**PROVIDED DATA:**
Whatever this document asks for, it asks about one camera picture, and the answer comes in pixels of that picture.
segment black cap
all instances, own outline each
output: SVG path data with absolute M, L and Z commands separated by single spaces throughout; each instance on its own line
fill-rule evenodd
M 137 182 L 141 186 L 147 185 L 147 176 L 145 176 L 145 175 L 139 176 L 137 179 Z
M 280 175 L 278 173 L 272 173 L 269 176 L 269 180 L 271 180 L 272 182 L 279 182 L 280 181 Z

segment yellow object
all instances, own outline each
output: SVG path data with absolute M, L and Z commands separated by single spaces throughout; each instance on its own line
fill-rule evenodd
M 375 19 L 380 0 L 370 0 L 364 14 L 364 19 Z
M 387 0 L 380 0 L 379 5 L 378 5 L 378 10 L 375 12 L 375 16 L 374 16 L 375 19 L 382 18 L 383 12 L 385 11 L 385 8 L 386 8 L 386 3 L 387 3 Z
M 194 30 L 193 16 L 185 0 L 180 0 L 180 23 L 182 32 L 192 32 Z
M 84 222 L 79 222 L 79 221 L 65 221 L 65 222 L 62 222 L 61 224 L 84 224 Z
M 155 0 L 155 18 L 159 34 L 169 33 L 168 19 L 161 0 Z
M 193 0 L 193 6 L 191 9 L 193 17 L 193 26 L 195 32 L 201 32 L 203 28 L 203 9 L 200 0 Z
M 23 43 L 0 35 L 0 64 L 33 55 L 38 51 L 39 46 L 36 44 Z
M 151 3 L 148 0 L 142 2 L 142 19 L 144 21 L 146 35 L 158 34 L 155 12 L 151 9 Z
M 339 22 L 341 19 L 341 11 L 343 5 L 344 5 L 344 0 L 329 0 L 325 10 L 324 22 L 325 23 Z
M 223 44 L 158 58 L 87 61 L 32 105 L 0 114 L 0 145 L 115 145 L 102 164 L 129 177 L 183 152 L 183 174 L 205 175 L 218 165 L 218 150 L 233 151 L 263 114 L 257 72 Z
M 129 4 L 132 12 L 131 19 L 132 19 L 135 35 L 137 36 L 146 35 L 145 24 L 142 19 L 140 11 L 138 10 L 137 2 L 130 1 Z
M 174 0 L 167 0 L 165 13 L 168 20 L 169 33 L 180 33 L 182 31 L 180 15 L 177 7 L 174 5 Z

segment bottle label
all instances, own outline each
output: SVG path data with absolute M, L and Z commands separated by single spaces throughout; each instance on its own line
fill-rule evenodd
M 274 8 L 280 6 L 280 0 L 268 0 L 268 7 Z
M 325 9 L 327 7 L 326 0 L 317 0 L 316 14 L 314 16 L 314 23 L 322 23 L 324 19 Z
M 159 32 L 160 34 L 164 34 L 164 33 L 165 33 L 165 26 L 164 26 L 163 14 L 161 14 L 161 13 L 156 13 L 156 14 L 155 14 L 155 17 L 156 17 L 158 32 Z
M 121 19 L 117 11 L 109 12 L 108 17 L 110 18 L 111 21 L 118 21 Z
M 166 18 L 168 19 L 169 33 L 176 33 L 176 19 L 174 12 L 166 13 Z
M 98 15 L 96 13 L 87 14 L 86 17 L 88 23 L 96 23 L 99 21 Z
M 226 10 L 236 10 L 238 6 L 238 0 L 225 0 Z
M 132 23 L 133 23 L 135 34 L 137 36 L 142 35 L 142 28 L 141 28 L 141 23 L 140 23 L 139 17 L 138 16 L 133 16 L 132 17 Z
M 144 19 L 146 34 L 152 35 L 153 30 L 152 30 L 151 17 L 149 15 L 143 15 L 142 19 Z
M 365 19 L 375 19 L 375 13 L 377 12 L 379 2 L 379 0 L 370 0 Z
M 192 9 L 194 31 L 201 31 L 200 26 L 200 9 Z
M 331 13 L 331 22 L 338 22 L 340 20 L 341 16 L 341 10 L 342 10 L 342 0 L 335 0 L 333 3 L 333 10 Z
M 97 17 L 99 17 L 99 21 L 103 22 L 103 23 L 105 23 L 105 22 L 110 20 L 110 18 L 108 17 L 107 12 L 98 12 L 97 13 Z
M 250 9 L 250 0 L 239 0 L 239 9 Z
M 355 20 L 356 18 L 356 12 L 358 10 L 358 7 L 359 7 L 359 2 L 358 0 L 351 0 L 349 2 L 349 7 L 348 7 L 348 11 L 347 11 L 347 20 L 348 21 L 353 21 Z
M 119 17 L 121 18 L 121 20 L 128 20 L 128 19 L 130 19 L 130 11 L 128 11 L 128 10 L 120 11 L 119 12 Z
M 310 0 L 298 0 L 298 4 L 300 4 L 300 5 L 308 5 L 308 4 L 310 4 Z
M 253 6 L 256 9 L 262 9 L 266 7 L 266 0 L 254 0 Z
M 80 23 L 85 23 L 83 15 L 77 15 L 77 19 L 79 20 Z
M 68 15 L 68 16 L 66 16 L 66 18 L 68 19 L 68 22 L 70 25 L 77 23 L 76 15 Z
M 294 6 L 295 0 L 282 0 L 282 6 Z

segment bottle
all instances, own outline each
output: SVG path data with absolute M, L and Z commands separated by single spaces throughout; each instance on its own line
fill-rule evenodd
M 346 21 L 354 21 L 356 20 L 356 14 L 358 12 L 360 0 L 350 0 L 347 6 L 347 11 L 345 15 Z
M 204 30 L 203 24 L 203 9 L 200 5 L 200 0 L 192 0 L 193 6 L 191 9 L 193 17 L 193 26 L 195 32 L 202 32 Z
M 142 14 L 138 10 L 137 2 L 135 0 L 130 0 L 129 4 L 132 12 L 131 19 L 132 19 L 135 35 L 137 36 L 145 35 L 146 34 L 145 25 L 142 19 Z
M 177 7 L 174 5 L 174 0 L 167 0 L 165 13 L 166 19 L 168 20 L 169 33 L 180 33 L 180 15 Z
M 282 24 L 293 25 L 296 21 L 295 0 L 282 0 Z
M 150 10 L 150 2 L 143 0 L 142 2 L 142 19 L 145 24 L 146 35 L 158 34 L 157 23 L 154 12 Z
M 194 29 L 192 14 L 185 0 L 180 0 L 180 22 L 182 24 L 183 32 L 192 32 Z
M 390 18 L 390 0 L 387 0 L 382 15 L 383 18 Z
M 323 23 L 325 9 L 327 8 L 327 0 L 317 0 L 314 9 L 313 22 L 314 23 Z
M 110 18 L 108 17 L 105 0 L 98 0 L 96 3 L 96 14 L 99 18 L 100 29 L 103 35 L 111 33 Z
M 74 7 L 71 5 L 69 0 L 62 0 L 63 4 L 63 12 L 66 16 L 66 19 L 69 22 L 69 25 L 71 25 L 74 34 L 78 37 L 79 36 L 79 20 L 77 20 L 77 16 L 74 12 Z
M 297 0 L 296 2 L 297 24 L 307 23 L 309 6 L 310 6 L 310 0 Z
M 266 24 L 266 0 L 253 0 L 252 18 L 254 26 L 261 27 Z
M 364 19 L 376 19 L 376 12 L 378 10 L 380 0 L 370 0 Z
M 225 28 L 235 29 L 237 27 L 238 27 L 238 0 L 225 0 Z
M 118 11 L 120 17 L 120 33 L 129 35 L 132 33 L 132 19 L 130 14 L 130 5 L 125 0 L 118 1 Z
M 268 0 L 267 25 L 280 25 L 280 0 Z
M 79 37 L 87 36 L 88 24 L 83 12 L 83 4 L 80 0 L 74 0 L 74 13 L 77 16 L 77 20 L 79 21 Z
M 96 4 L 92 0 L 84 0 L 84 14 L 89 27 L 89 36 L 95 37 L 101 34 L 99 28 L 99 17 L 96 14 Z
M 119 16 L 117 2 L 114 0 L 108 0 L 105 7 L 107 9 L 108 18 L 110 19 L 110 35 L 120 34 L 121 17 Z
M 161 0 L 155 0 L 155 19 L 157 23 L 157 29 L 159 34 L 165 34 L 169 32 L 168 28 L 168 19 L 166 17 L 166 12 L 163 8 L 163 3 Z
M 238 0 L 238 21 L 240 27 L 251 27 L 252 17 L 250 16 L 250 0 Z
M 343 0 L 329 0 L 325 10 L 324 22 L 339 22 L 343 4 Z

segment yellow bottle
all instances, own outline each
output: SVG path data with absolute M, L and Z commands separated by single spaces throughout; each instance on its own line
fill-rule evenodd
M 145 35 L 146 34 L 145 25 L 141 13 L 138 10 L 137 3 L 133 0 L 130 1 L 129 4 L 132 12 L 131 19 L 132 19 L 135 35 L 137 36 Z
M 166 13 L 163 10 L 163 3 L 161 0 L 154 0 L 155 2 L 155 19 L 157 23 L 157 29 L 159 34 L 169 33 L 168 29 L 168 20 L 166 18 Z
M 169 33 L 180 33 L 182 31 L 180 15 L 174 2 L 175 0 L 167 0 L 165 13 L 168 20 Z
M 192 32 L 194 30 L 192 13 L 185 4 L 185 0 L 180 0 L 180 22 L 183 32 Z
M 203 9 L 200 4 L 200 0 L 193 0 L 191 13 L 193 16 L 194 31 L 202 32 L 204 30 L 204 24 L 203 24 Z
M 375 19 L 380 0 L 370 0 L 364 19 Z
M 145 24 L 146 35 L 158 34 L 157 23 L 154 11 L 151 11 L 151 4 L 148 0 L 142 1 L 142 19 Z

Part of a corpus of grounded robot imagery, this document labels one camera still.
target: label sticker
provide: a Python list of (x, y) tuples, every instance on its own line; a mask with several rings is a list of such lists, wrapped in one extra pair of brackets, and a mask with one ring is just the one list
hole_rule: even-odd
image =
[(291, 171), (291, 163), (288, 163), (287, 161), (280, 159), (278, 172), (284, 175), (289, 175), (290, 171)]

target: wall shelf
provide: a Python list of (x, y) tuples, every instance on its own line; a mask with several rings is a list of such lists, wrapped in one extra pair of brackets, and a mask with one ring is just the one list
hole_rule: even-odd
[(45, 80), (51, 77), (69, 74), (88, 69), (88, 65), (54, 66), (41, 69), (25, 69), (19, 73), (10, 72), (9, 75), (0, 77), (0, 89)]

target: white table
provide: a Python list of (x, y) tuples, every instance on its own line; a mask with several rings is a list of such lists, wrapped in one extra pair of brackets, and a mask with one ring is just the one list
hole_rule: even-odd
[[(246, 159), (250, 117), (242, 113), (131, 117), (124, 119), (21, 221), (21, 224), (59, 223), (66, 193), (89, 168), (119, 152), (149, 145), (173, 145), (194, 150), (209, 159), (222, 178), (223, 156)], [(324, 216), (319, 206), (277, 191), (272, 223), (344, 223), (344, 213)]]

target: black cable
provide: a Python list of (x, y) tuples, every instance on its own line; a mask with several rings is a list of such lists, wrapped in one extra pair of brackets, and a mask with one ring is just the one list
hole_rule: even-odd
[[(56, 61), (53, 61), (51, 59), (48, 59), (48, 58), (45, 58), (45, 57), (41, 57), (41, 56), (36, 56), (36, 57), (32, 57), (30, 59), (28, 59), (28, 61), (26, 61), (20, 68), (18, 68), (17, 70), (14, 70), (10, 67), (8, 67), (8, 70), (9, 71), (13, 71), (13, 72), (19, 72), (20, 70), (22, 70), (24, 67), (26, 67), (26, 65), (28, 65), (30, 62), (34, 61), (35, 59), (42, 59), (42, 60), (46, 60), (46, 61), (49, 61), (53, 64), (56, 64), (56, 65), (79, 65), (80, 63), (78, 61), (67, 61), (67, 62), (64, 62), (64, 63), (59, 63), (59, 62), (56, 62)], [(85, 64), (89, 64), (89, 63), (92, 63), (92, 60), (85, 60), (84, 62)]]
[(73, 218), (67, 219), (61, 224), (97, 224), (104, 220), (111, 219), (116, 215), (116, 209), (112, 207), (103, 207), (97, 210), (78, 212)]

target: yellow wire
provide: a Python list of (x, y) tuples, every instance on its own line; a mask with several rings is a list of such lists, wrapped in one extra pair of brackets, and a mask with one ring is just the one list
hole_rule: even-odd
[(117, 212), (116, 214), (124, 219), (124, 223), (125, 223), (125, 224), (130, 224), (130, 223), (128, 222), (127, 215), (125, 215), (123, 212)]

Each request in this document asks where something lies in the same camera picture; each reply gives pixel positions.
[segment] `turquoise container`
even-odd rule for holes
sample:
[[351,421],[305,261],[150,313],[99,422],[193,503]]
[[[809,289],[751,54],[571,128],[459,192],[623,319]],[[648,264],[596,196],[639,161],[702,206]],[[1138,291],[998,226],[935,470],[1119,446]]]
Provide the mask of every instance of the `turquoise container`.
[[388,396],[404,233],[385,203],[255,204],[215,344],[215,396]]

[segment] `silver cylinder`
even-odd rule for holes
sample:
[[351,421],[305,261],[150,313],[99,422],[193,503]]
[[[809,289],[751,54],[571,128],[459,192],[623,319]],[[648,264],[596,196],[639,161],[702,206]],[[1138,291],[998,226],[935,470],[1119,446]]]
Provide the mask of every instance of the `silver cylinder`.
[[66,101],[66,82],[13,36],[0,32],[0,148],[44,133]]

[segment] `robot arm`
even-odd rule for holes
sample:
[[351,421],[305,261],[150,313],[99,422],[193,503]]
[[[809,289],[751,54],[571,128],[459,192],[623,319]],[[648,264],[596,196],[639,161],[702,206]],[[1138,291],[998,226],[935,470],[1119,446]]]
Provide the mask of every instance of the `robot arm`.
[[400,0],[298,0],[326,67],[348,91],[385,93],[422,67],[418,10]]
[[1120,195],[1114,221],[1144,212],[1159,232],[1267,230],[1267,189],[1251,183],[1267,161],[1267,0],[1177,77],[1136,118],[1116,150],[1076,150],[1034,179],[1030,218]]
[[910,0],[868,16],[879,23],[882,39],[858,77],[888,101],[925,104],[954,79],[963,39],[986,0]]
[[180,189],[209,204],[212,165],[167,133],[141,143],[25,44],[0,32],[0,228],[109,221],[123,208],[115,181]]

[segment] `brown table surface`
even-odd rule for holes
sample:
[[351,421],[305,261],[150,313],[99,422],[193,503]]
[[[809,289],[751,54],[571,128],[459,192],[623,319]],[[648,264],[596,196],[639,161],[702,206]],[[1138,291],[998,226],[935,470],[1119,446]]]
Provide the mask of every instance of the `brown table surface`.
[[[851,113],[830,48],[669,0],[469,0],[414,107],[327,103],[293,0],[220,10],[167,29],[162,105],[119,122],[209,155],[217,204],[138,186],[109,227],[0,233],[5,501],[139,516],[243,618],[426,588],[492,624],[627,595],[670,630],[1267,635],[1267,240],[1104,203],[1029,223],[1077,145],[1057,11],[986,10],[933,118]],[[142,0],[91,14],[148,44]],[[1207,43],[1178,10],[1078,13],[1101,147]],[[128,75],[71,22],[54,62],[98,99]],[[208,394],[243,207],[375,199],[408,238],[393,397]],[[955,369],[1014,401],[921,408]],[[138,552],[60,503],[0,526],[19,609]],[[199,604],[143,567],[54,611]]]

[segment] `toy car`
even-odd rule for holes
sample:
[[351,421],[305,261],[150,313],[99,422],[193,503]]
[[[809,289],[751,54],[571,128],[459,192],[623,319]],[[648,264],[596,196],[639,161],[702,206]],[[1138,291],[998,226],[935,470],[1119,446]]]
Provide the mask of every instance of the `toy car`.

**ACTIVITY:** All lines above from the one containing "segment yellow bottle" to the one containing "target: white table" must be repeated exactly, both lines included, and no others.

**COMPLETED EXERCISE:**
segment yellow bottle
all instances, own outline each
output: SVG path data with absolute M, L and Z commands separated by single spaces throughout; each instance on its own line
fill-rule evenodd
M 145 35 L 146 34 L 145 25 L 141 13 L 138 10 L 137 3 L 133 0 L 130 1 L 129 4 L 132 12 L 131 19 L 132 19 L 135 35 L 137 36 Z
M 166 13 L 163 10 L 163 3 L 161 0 L 154 0 L 155 2 L 155 19 L 157 23 L 157 29 L 159 34 L 169 33 L 168 29 L 168 20 L 166 18 Z
M 169 33 L 180 33 L 182 31 L 180 15 L 174 2 L 175 0 L 167 0 L 165 13 L 168 20 Z
M 192 32 L 194 30 L 192 13 L 185 4 L 185 0 L 180 0 L 180 22 L 183 32 Z
M 203 9 L 200 4 L 200 0 L 193 0 L 191 13 L 193 16 L 194 31 L 202 32 L 204 30 L 204 24 L 203 24 Z
M 375 19 L 380 0 L 370 0 L 364 19 Z
M 145 24 L 146 35 L 158 34 L 157 23 L 154 11 L 151 11 L 151 4 L 148 0 L 142 1 L 142 19 Z

Part of a corpus of grounded robot imagery, this document labels one camera still.
target: label sticker
provide: a Python list of (x, y) tuples, every instance on its own line; a mask with several rings is a list of such lists, wrapped in one extra pair of brackets, and a mask with one ring is just the one list
hole_rule: even-odd
image =
[(291, 171), (291, 163), (288, 163), (287, 161), (280, 159), (278, 172), (284, 175), (289, 175), (290, 171)]

target: wall shelf
provide: a Python list of (x, y) tuples, every instance on its own line; a mask with several rings is a list of such lists, wrapped in one extra pair of brackets, and a mask with one ring is just the one list
hole_rule: even-odd
[(45, 80), (51, 77), (69, 74), (88, 69), (88, 65), (54, 66), (41, 69), (25, 69), (19, 73), (10, 72), (9, 75), (0, 77), (0, 89)]

target: white table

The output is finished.